Jul-Apr ADP implantation lowest in 3 years
In July-April, the ministries and other government agencies spent only 49.26% of the revised ADP, according to data from the Implementation, Monitoring, and Evaluation Division (IMED) released on Monday.
Implementation of the Annual Development Programme (ADP) during the first 10 months of the fiscal 2023-24 has been the slowest in three years.
In July-April, the ministries and other government agencies spent only 49.26% of the revised ADP, according to data from the Implementation, Monitoring, and Evaluation Division (IMED) released on Monday.
The revised ADP implementation rates for the corresponding periods in the previous two fiscal years were 50.33% and 54.57%, respectively.
The revised ADP allocation for FY24 was Tk254,392 crore, including the own funding of various organisations, out of which the ministries and departments were able to spend Tk125,316 crore.
IMED officials indicated that there will be pressure to spend half of the allocated money in the last two months of the fiscal year.
Md Mamun-Al-Rashid, former secretary to the Planning Division, told The Business Standard that despite having a work plan and purchase plan throughout the fiscal year for the government's budget expenditures, the officials concerned do not follow them.

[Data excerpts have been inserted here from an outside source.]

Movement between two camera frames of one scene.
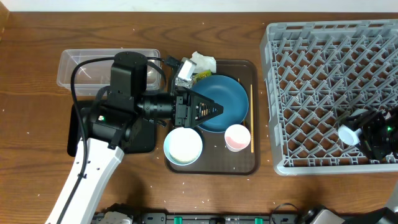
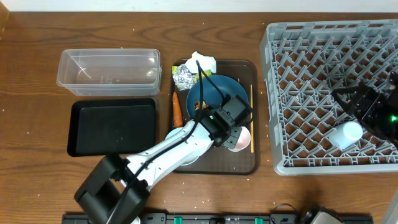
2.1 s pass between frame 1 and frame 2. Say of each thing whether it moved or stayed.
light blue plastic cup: moved
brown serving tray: stayed
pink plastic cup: stayed
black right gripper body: moved
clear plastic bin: stayed
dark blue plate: stayed
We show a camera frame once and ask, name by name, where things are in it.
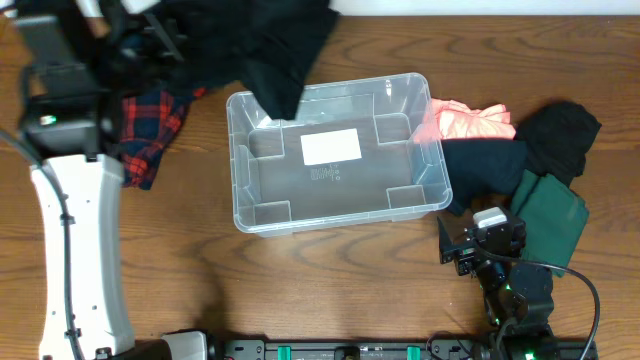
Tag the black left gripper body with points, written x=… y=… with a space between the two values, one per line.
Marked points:
x=127 y=63

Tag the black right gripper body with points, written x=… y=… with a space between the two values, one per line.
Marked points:
x=466 y=257

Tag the dark green garment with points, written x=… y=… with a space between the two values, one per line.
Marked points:
x=555 y=218

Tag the red navy plaid shirt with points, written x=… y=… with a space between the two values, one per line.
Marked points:
x=151 y=123

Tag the black garment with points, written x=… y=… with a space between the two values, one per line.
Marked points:
x=270 y=46
x=558 y=136

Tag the clear plastic storage bin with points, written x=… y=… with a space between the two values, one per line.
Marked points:
x=402 y=174

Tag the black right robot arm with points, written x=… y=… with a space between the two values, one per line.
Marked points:
x=517 y=296

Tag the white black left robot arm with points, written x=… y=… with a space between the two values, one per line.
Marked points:
x=69 y=132

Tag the navy folded garment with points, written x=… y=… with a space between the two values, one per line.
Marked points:
x=483 y=166

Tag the pink folded garment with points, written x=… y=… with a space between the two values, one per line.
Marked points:
x=457 y=121

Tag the white label in bin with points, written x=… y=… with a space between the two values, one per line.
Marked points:
x=330 y=147

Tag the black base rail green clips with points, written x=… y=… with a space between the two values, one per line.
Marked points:
x=442 y=348

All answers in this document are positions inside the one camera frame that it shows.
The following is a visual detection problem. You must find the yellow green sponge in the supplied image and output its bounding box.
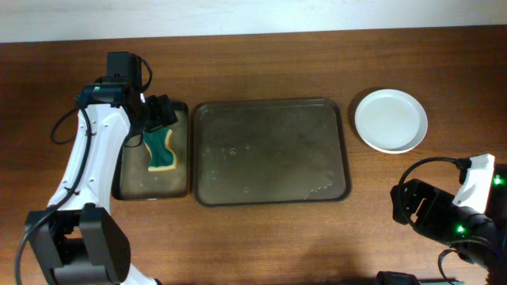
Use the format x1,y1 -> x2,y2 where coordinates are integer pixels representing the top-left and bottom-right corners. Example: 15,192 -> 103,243
143,127 -> 177,172

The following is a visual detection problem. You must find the pale green plate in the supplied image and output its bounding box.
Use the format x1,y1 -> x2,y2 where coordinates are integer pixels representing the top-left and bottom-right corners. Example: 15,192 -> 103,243
354,89 -> 429,154

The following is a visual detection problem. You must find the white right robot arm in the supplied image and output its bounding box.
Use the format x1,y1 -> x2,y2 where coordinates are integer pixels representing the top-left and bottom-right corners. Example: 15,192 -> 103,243
391,157 -> 506,284

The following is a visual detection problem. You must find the small black water tray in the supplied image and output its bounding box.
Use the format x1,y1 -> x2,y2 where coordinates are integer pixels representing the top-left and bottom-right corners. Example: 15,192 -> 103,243
112,101 -> 189,200

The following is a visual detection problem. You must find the large brown serving tray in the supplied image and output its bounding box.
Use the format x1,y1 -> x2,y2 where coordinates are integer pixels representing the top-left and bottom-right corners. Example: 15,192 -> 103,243
192,98 -> 353,207

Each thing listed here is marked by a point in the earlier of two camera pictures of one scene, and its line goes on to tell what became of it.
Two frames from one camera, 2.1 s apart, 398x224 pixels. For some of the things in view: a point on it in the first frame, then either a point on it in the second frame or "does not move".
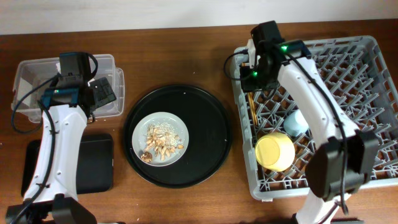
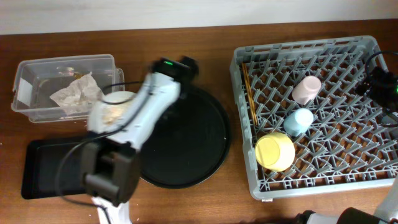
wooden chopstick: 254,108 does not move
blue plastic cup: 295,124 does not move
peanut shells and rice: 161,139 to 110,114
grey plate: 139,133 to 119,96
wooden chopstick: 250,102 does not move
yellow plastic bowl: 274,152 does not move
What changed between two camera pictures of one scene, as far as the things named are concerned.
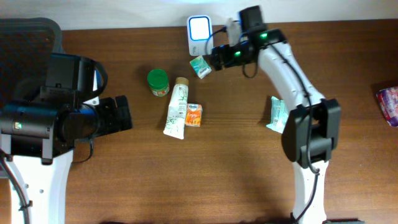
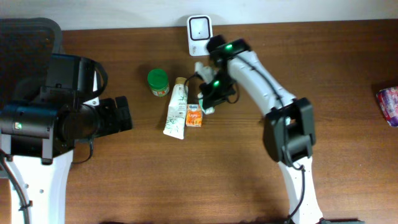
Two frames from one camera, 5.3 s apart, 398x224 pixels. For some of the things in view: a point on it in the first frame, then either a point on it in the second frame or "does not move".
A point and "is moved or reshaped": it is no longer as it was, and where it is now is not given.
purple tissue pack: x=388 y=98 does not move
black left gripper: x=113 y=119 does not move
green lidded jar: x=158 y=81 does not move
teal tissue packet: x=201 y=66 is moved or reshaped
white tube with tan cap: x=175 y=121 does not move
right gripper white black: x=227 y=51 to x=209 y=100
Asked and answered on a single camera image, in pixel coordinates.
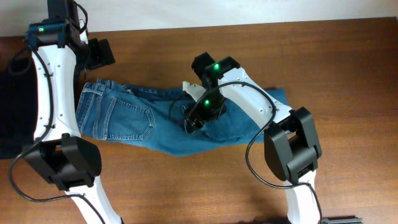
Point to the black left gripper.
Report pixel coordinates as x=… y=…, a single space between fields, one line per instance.
x=104 y=54

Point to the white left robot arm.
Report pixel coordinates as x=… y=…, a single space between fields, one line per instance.
x=61 y=50

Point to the blue denim jeans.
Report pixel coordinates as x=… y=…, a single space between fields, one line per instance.
x=144 y=116

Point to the black fabric bag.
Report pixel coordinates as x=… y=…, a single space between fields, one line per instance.
x=18 y=107

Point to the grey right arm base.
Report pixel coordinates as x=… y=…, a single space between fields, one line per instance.
x=342 y=220

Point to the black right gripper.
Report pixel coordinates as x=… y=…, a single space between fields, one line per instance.
x=204 y=114

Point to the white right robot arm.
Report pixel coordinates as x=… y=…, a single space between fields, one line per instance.
x=291 y=143

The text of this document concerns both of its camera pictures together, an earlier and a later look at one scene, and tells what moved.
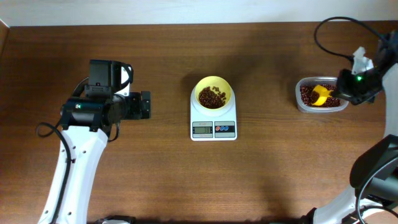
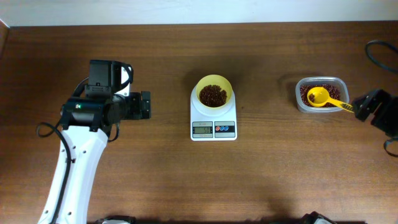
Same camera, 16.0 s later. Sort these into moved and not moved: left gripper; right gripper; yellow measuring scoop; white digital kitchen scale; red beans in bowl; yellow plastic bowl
Moved: yellow measuring scoop; right gripper
Not moved: white digital kitchen scale; left gripper; red beans in bowl; yellow plastic bowl
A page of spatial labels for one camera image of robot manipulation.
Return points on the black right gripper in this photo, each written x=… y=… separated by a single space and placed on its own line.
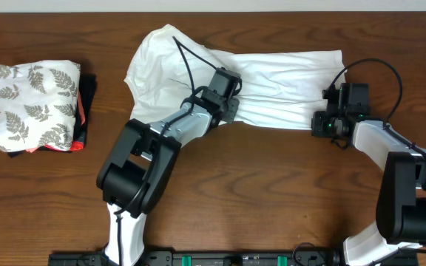
x=317 y=130

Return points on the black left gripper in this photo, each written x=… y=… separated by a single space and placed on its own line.
x=233 y=104

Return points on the white t-shirt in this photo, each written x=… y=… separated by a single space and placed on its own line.
x=280 y=90

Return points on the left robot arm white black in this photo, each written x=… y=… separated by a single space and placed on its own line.
x=137 y=170

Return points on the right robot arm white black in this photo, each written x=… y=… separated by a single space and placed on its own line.
x=398 y=234

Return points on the black folded garment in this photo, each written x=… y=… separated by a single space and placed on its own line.
x=88 y=84

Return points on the fern print folded cloth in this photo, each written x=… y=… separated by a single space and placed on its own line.
x=38 y=102

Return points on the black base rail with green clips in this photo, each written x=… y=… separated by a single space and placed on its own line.
x=304 y=254

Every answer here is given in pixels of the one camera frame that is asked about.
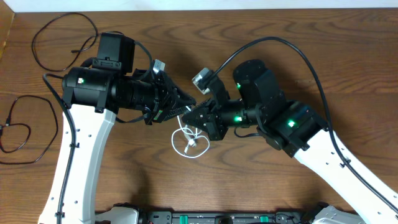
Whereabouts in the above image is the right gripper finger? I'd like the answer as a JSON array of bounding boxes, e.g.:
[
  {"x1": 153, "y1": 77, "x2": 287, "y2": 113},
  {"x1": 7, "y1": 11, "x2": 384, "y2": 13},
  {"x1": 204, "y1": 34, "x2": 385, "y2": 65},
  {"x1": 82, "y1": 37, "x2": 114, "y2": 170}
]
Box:
[
  {"x1": 182, "y1": 107, "x2": 215, "y2": 133},
  {"x1": 194, "y1": 98, "x2": 215, "y2": 111}
]

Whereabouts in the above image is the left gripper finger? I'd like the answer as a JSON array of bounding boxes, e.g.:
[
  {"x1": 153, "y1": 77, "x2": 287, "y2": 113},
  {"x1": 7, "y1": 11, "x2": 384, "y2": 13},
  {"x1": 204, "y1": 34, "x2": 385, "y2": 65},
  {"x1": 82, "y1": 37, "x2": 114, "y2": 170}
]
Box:
[
  {"x1": 162, "y1": 106, "x2": 190, "y2": 121},
  {"x1": 169, "y1": 80, "x2": 197, "y2": 108}
]

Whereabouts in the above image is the white USB cable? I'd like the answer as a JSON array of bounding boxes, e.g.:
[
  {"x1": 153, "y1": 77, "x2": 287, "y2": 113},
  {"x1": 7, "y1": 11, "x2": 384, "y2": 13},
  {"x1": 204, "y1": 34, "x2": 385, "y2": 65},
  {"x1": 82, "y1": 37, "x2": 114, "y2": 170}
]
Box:
[{"x1": 171, "y1": 105, "x2": 211, "y2": 159}]

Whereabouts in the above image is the black USB cable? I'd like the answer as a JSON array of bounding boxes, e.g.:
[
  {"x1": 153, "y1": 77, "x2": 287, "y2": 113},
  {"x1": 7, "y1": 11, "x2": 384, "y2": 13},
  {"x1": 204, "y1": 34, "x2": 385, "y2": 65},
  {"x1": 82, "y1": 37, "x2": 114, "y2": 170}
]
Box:
[{"x1": 30, "y1": 12, "x2": 125, "y2": 73}]

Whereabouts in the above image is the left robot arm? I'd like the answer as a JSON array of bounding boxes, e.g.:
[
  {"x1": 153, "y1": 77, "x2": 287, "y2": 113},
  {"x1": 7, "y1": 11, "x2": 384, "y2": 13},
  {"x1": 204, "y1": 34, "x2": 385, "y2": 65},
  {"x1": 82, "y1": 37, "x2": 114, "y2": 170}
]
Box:
[{"x1": 39, "y1": 32, "x2": 196, "y2": 223}]

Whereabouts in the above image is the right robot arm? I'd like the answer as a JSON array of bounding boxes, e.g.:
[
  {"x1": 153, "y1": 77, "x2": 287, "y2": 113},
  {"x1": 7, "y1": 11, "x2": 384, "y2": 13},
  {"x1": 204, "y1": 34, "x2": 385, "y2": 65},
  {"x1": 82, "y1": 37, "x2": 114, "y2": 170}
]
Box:
[{"x1": 182, "y1": 59, "x2": 397, "y2": 223}]

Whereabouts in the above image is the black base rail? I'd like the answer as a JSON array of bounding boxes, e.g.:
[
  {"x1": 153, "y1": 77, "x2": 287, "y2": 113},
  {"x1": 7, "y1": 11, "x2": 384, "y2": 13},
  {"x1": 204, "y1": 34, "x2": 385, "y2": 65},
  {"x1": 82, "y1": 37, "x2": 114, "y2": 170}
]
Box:
[{"x1": 95, "y1": 202, "x2": 368, "y2": 224}]

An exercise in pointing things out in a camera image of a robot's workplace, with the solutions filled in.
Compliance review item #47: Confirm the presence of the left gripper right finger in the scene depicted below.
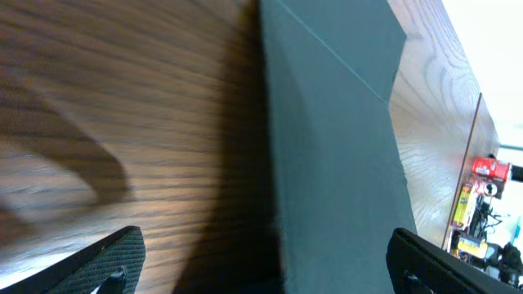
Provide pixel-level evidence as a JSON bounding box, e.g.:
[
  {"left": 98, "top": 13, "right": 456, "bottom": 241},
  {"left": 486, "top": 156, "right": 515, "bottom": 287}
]
[{"left": 386, "top": 228, "right": 519, "bottom": 294}]

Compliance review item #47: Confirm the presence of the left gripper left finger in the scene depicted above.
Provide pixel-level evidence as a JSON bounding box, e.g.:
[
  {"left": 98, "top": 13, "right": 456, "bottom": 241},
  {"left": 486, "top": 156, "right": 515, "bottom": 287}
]
[{"left": 1, "top": 226, "right": 145, "bottom": 294}]

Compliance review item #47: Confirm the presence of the dark green box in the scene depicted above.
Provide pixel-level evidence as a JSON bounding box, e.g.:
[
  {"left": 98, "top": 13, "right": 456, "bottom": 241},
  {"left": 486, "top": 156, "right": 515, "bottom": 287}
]
[{"left": 261, "top": 0, "right": 415, "bottom": 293}]

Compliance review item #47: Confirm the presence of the background clutter of items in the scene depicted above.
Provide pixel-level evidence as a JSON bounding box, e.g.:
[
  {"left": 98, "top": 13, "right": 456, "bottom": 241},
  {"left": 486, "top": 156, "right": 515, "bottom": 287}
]
[{"left": 447, "top": 176, "right": 522, "bottom": 291}]

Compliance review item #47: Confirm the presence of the yellow package in background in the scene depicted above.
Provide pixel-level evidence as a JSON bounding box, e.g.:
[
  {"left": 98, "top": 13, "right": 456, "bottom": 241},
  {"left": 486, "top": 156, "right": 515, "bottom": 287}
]
[{"left": 452, "top": 183, "right": 478, "bottom": 229}]

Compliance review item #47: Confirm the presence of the red can in background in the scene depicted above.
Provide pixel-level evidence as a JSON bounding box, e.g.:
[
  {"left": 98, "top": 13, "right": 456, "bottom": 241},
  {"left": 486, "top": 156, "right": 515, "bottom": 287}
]
[{"left": 472, "top": 157, "right": 512, "bottom": 182}]

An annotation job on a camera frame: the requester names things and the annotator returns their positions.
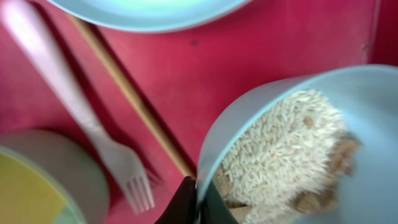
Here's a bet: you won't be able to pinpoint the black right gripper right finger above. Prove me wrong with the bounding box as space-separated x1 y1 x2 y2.
200 182 238 224

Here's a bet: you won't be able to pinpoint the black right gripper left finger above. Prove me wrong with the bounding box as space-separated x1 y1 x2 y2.
155 176 197 224

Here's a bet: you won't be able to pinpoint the rice food leftovers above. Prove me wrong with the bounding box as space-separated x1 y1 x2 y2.
214 90 361 223

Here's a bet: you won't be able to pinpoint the yellow plastic cup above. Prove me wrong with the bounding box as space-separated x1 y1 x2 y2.
1 153 67 224

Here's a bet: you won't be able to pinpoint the light blue bowl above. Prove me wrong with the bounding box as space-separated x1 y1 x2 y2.
197 65 397 224

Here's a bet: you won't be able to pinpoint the white plastic fork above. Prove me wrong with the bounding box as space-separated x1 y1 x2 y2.
1 1 155 213

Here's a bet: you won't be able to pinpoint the green saucer bowl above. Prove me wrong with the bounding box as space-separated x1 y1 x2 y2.
1 129 110 223

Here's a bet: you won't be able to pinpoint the red plastic tray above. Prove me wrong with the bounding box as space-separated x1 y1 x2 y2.
0 0 398 224

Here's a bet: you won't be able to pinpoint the light blue plate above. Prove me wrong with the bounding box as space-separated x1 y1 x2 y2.
50 0 250 34

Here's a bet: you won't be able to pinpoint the wooden chopstick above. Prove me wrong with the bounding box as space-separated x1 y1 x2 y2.
67 14 197 177

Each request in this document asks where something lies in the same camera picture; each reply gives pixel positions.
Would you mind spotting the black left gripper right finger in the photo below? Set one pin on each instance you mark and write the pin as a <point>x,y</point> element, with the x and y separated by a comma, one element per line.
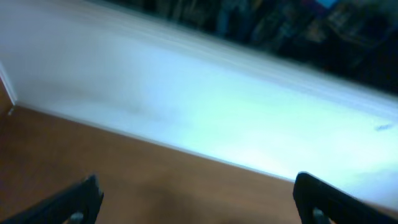
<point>318,202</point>

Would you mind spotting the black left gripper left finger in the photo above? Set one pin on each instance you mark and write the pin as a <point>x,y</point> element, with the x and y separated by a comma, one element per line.
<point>78,203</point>

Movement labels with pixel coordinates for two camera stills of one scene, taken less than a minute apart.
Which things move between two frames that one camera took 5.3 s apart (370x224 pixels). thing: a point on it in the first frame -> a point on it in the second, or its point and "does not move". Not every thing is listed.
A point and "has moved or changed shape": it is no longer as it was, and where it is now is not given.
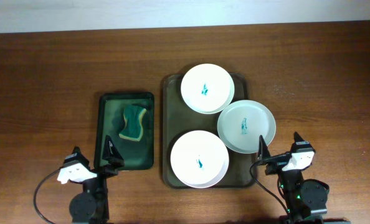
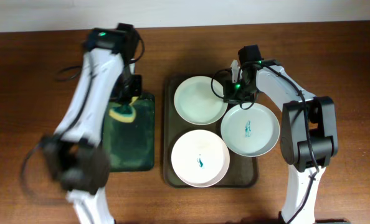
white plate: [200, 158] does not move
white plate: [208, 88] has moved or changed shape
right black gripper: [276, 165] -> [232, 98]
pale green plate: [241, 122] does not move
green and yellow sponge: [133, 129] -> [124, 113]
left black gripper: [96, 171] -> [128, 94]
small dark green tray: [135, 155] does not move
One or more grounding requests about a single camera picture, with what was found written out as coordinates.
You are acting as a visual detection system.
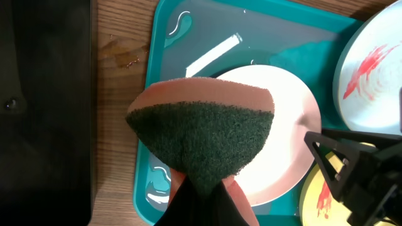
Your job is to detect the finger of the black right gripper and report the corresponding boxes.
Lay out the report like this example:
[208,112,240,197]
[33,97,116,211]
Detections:
[304,129,401,201]

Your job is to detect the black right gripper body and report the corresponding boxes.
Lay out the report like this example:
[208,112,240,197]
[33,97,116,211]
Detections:
[342,143,401,226]

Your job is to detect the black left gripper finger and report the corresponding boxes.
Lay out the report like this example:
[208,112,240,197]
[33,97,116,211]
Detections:
[155,178,248,226]

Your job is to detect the yellow plate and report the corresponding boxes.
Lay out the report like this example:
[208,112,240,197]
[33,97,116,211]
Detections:
[298,143,399,226]

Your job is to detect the white plate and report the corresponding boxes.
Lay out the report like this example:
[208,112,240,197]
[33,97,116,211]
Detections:
[219,65,322,207]

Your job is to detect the green pink sponge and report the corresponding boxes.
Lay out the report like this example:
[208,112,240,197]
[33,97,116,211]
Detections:
[125,77,276,226]

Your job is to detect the teal plastic tray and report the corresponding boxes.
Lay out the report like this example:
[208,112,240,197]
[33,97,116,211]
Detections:
[133,0,365,226]

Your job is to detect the black plastic tray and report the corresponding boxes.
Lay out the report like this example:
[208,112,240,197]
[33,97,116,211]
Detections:
[1,0,96,225]

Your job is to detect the light blue plate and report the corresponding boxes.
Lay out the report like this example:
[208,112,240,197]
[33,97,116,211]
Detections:
[333,1,401,135]

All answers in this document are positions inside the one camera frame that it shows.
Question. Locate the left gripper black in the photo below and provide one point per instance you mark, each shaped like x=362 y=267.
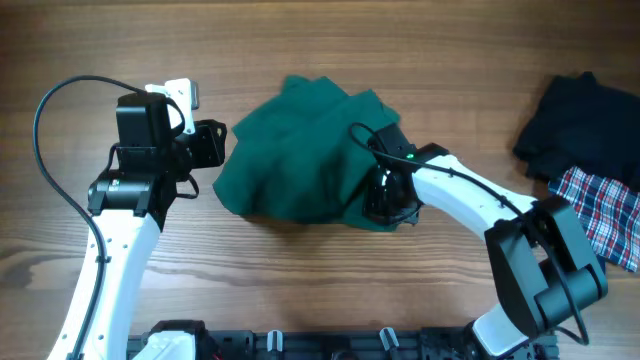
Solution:
x=211 y=143

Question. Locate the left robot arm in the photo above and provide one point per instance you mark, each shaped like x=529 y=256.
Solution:
x=159 y=145

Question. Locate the green cloth garment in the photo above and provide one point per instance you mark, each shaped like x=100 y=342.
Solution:
x=299 y=158

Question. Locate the black cloth garment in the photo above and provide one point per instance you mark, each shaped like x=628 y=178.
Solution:
x=581 y=123

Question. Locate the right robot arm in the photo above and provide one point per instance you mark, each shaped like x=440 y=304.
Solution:
x=544 y=269

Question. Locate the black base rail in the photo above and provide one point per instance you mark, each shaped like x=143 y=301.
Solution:
x=325 y=345

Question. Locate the red plaid cloth garment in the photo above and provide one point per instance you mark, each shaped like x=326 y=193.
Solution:
x=608 y=211

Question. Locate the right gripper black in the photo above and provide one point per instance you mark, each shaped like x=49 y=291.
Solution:
x=373 y=211

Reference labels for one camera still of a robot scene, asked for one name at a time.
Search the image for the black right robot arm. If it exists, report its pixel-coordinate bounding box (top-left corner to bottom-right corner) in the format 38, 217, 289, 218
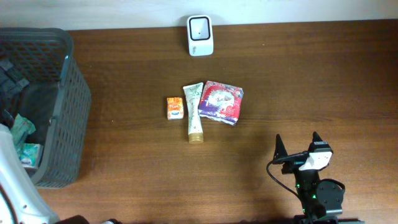
266, 132, 363, 224

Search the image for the white barcode scanner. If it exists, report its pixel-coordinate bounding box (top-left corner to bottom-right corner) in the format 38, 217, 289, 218
187, 15, 214, 57

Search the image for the red purple tissue pack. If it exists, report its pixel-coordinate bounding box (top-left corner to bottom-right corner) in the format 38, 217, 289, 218
198, 81, 244, 126

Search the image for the grey plastic basket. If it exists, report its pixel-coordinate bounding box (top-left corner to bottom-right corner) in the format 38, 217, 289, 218
1, 28, 91, 189

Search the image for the white Pantene tube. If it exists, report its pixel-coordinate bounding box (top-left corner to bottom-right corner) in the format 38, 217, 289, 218
183, 82, 204, 144

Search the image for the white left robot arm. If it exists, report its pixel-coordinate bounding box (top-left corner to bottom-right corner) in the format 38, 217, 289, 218
1, 56, 91, 223

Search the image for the green wipes pack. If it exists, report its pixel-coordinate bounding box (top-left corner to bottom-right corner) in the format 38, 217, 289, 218
11, 114, 36, 156

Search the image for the orange tissue pack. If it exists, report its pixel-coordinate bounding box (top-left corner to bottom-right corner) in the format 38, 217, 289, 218
167, 97, 184, 120

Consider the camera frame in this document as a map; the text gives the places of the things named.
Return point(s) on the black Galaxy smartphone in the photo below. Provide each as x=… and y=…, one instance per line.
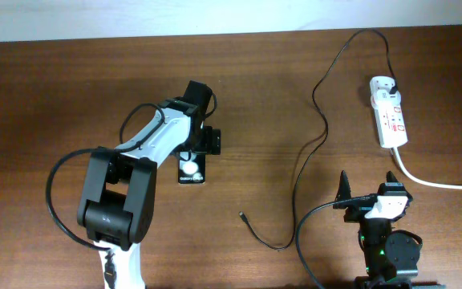
x=191, y=169

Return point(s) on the white USB charger adapter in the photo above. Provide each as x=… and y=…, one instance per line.
x=384, y=90

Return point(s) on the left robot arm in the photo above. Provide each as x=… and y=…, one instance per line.
x=118, y=196

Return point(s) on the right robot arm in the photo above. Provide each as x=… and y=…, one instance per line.
x=391, y=256

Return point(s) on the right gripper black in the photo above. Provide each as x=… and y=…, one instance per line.
x=356, y=212

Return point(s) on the white power strip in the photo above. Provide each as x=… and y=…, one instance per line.
x=390, y=125

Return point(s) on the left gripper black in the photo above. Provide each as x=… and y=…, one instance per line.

"For this reason, ADP is still traditionally implemented in our country. It is observed that half of the money is spent in the first 9-10 months of the financial year. A major portion is spent in haste during the final two-three months," he added.
He also said that although officials lack skills, the major limitation is that implementation is not done according to the action plan and purchase plan. To address this, he recommended that all officials, project managers, and heads of organisations concerned be held accountable.
He also believes that it is not possible to overcome the traditional tendency towards ADP implementation without ensuring accountability.
The ADP report for July-April was presented before the prime minister in the Executive Committee of the National Economic Council meeting on 16 May.
At the end of the meeting, IMED Secretary Abul Kashem Md Mohiuddin told reporters that although the implementation rate of ADP during July-April was low compared to the same period of the previous fiscal year, the PM has ordered an increase in the pace of implementation for the remainder of the fiscal year. Consequently, more activity is expected in the last two months of the financial year.
According to IMED data, funds for ADP are allocated from three sources: government treasury funds, development aid, and loans and grants. Additionally, government agencies have some allocations from their own funds.
Data further shows that the utilisation of government funds and foreign debt-grants has decreased in the current fiscal year. While spending from the agencies' own funds has increased.
Government agencies spent 43.91% of the targeted expenditure from public funds in ADP during July-April, compared to 46.24% in the equivalent period of the last fiscal year. In the same period, 58.05% of the allocated foreign loans and grants were spent, compared to 59.35% a year prior.
Of the ADP, 77.19% was allocated to 15 major ministries and departments. Among these, several ministries and departments with the highest allocations are lagging in implementation. For instance, the shipping ministry has spent 33.58% of its allocation, the Prime Minister's Office 34.27%, and the Health Services Division 37.33%.
Additionally, less than 50% of the ADP has been implemented by the Road Transport and Highways Department, the Ministry of Water Resources, the Bridges Division, the Ministry of Housing and Public Works, and the Department of Secondary and Higher Education.
Ministries and departments spending more than 50% include the Power Division, the Ministry of Science and Technology, the Local Government Division, the Ministry of Railways, the Ministry of Civil Aviation and Tourism, and the Ministry of Agriculture.